What you should do: Find the lines of data that contain the string "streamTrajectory", then list them.

(Stored data entries)
════════
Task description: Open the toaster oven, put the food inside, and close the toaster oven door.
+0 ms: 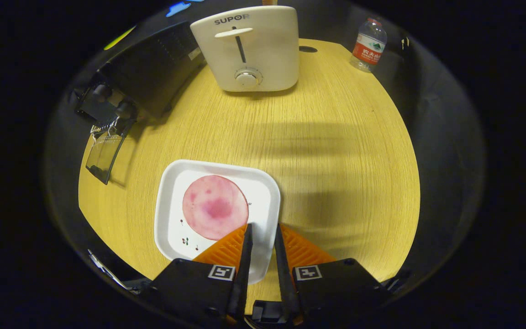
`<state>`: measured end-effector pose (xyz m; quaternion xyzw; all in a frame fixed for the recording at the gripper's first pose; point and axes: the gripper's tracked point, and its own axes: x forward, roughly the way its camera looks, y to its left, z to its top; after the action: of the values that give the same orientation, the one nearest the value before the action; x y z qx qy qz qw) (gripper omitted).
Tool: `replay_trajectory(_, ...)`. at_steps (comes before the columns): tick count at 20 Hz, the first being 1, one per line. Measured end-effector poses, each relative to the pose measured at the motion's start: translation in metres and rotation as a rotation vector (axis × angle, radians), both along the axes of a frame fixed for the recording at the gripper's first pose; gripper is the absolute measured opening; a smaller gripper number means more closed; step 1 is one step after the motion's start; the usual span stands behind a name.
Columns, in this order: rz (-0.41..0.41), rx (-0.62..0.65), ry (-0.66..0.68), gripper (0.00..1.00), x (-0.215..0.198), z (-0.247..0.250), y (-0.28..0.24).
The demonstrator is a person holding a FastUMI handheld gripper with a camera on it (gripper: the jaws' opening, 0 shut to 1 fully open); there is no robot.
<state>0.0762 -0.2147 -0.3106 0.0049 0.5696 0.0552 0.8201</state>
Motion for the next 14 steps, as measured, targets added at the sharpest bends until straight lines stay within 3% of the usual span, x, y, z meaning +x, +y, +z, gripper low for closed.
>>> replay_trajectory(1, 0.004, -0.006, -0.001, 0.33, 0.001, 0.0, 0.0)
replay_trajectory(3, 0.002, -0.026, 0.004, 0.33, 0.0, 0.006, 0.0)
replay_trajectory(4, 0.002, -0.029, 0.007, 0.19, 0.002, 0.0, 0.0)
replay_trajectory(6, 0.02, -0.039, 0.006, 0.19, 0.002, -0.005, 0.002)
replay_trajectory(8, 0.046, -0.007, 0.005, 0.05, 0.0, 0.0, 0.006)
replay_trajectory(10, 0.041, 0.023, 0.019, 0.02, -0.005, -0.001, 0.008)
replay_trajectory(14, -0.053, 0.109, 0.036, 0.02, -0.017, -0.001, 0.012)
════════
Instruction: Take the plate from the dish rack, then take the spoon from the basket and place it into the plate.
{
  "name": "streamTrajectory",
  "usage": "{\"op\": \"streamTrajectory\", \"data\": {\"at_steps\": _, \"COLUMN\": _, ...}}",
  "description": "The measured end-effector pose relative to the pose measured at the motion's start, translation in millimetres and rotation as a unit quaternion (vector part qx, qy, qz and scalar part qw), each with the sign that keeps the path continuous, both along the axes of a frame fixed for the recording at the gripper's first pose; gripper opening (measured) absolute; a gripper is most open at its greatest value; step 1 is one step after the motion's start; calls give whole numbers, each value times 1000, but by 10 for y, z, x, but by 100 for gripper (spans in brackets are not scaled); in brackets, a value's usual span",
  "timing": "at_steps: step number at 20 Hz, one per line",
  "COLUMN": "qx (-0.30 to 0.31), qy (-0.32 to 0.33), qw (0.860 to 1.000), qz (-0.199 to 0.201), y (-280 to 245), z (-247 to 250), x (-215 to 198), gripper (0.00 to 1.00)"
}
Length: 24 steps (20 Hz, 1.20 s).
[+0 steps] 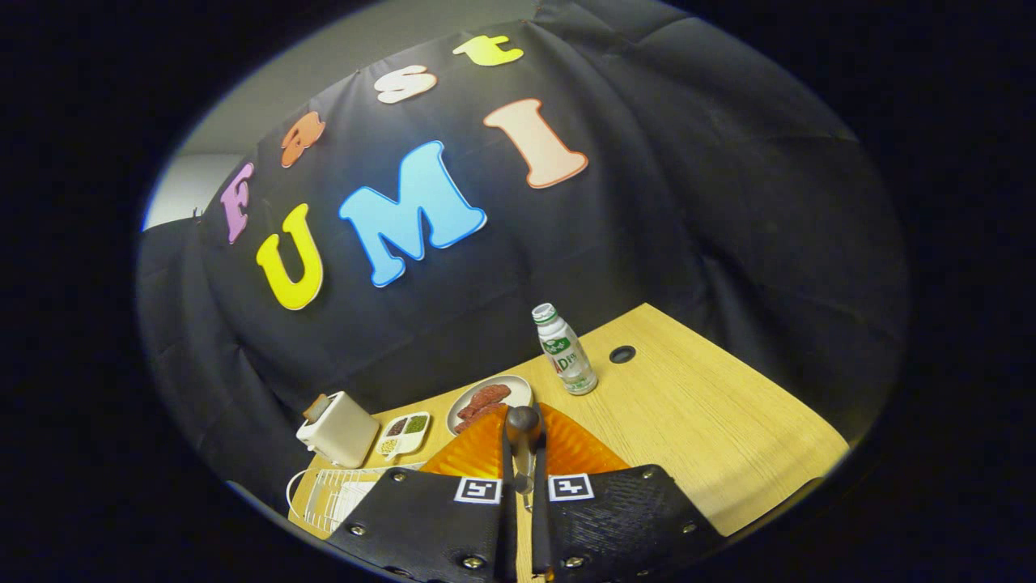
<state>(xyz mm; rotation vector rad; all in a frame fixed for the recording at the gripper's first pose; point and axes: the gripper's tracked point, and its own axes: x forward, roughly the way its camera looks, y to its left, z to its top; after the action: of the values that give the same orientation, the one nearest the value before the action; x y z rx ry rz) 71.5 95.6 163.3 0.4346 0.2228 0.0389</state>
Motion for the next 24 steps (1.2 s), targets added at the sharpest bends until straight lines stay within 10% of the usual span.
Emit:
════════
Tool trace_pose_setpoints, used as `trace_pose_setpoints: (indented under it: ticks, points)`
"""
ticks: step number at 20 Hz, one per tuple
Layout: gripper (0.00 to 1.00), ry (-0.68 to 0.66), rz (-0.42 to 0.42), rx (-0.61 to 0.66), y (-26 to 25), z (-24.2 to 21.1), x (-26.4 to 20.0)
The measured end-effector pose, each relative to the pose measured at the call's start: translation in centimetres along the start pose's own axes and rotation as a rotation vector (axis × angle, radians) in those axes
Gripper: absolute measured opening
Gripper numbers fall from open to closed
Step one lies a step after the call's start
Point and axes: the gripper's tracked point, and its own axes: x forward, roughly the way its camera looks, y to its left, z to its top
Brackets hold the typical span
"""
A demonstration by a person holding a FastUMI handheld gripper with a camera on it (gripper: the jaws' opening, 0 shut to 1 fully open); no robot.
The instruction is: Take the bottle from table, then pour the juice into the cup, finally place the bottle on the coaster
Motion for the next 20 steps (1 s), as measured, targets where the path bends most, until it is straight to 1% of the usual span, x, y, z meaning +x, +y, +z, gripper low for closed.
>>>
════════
Finished task:
  "name": "streamTrajectory",
  "usage": "{\"op\": \"streamTrajectory\", \"data\": {\"at_steps\": _, \"COLUMN\": _, ...}}",

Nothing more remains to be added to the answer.